An economic policy evaluation council of five economists warned the government in January that it must avoid a savings backslide. However, additional cuts are unlikely to come up in the review, as numerous ministers have repeatedly promised that all savings measures have now been enacted or decided for the remainder of the term.
Why does employment need boosting?
Reports, including one by the Nordic Council of Ministers, have long found that fewer working-age Finns are employed than citizens in the other Nordic Countries. The problem this poses comes from the fact that working-age people are needed to finance welfare state services for the unemployed. More workers are needed as the population ages.
The Ministry of Finance says that even the government's current improbable employment target is not enough. Nothing under an estimated 80 percent employment rate can secure all social services, the ministry says.
This means that whatever measures Sipilä's government still has up its sleeve, following governments will face the same issues in the future.
How significant is the post-recession turn?
Positive economic news has dominated the press early this year, which is sure to affect the otherwise skeptical Finance Ministry's review stance. In addition to the ministry, Finnish economic forecasts are also drawn up by several banks and other institutions.
One of the most recent forecasts is from March by the Aktia bank. Aktia's profile indicates that Finland's economy will grow by 1.4 percent during 2017-2018, in both the service industry and in manufacturing.
The bank's head economist Heidi Schauman says she believes that the Finance Ministry's report will look brighter than heretofore indicated. Patience is a virtue when it comes to economic prognoses, she says.
"The Ministry will probably be quite careful with its own prediction. Too much optimism can be fatal," Schauman warns.
Schauman says that the high speed of growth in the past four months is bound to slow down. Statistics Finland published figures on April 13 that show more than 3 percent growth in January and February, which the Aktia forecast says will soon halve.
"It was the same thing last year: a great first quarter followed by a slower pace. All in all the growth figures are moderately good," Schauman says.
Will economic growth help the government reach its targets?

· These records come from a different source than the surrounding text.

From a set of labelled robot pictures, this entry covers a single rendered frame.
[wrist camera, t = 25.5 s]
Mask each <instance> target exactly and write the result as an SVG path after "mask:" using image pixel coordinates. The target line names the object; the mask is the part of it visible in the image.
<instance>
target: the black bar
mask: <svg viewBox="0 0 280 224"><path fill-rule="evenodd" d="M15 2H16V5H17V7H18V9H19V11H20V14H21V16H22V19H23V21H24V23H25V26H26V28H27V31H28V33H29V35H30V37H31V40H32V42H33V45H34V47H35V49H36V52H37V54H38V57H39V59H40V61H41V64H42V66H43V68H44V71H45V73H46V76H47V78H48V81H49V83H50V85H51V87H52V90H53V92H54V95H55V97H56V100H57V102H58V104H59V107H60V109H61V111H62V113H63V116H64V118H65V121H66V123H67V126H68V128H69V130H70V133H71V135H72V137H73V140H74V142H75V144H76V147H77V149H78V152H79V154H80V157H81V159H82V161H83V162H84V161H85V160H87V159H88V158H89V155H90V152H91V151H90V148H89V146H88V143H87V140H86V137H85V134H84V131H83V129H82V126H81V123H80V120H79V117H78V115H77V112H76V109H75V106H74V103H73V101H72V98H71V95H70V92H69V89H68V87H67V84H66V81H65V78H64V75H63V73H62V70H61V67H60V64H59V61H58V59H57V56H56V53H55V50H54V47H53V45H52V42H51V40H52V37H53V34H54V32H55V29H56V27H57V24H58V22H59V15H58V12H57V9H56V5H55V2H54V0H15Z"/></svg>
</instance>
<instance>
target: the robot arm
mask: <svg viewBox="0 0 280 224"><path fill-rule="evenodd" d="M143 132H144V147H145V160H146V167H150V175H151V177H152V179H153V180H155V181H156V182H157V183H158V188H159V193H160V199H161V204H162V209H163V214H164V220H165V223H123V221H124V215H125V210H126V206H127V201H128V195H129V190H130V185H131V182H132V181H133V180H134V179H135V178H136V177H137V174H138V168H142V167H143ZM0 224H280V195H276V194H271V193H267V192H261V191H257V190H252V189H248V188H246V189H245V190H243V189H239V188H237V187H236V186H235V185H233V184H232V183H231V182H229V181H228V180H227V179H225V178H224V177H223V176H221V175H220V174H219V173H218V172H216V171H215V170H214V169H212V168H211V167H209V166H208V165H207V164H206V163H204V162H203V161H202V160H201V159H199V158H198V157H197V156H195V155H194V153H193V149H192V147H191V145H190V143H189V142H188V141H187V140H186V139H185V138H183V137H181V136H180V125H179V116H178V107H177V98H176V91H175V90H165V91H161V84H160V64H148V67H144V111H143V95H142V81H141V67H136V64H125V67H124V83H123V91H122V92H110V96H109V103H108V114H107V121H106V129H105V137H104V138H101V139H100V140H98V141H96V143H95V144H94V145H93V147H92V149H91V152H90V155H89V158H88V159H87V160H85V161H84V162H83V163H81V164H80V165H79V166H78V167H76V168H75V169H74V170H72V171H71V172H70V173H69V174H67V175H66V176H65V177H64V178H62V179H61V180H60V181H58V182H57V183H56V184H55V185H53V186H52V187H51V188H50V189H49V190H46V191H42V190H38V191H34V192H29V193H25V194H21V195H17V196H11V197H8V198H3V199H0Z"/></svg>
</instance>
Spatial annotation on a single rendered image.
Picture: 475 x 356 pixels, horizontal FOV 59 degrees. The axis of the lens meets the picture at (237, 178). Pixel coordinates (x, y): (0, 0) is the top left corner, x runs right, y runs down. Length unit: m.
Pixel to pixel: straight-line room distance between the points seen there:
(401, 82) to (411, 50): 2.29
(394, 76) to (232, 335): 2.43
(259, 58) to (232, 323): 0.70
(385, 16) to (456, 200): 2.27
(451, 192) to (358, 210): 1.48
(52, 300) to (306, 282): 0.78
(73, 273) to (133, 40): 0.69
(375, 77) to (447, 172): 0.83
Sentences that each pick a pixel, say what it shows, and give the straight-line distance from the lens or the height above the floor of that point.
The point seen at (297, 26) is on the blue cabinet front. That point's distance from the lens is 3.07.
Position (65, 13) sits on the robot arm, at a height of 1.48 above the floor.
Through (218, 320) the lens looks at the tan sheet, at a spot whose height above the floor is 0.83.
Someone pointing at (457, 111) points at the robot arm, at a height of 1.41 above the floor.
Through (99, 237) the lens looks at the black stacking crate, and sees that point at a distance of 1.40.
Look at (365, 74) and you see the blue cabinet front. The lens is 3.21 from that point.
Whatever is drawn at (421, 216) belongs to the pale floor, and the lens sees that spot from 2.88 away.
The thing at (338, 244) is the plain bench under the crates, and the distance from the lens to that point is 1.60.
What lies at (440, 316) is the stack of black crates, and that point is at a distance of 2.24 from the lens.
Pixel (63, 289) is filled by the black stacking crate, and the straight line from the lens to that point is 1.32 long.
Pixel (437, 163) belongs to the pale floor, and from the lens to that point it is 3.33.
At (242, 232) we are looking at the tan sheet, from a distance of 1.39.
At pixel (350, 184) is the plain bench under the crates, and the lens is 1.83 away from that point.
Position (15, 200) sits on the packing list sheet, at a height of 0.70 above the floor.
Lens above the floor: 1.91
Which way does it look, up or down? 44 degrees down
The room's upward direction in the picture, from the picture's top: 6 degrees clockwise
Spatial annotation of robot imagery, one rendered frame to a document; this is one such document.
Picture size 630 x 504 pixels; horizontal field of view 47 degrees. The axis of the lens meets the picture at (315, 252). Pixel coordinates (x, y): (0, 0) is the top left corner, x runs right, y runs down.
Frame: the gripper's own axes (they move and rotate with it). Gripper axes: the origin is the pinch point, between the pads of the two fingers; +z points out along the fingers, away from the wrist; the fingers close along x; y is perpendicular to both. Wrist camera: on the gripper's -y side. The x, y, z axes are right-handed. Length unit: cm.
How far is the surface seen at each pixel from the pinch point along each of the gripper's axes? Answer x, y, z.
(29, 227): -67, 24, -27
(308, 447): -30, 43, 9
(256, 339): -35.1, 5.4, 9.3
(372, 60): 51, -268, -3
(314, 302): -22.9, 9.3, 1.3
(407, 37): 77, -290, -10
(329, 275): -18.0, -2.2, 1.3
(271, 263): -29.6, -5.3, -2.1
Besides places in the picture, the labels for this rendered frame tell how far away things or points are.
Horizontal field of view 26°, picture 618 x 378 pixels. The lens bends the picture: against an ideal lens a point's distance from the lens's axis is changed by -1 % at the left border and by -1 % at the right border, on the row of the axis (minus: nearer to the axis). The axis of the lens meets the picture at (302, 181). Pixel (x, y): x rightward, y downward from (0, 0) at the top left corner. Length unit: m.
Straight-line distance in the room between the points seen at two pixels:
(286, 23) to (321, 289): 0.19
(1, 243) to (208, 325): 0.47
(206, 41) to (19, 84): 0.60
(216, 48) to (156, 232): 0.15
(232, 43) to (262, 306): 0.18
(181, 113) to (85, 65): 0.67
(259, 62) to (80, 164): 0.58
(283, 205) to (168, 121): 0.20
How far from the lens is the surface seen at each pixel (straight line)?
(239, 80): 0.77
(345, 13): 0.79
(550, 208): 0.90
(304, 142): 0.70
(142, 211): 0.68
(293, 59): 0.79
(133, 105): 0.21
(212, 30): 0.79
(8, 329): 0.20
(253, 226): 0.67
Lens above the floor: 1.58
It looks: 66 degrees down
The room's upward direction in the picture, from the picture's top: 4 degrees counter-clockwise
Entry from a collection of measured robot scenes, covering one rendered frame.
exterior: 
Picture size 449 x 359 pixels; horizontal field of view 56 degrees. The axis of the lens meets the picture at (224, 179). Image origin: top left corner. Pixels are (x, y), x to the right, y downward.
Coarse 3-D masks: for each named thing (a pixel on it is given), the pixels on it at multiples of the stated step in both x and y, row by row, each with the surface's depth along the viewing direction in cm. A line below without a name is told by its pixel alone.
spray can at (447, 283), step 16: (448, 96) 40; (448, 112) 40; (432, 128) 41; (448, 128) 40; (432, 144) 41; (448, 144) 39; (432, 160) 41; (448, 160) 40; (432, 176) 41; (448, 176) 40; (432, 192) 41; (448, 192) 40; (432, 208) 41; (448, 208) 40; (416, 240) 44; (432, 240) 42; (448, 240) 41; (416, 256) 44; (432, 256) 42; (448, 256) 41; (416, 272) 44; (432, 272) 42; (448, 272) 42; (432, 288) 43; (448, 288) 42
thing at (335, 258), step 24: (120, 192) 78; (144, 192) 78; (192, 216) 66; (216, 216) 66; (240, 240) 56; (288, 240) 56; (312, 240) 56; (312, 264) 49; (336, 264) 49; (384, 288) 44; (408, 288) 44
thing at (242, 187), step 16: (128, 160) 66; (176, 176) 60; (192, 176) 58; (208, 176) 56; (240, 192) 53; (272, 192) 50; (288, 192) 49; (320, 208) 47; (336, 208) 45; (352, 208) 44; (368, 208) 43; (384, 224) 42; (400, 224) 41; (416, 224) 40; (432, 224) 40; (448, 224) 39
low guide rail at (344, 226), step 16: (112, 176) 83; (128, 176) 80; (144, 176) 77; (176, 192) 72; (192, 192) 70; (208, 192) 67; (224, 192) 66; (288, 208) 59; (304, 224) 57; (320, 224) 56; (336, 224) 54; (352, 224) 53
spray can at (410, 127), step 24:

The wind may be at the government's back, but Schauman says that is not enough; much bigger gains should be made for Sipilä's 72-percent vision to be realised.
"Last year's employment stats were in an upswing, but it was far too meagre. And I the past few months the figures haven't budged."
The Aktia chief says that an economic rule of thumb is that if the GDP rises by more than 2 percent per year, employment can be said to grow drastically. But that effect is almost negligible in Finland, she says, perhaps because not as many jobs disappeared during the big slump as expected.
"In terms of employment there is a risk that not enough jobs will be created during this gradual growth period, as many jobs made it through the recession," Schauman says.
Banking concern OP's estimate is higher than Aktia's at almost 2 percent. But even the seemingly more optimistic bank sees no way for the government to succeed.
"We are in a clear upswing this year and next, but despite that we will not be reaching the targets set by the coalition government," says OP head economist Reijo Heiskanen. "This is just a cyclical phenomenon of economic recovery, not a sign of long-term improvement."
What can the government do?
Many of Sipilä's government's employment improvement tools are difficult to implement politically.
Trying to boost employment by cutting services such as housing aid, for instance, would be detrimental to the coalition, especially to the Finns Party following their municipal election bust. Meanwhile incentives need funding that is hard to secure.
Aktia economist Schauman estimates that the easiest decision politically could be to invest in employment agencies.
"I'm sure all the coalition government parties could stand behind an initiative to make it easier for workers and employees to find one another," she says.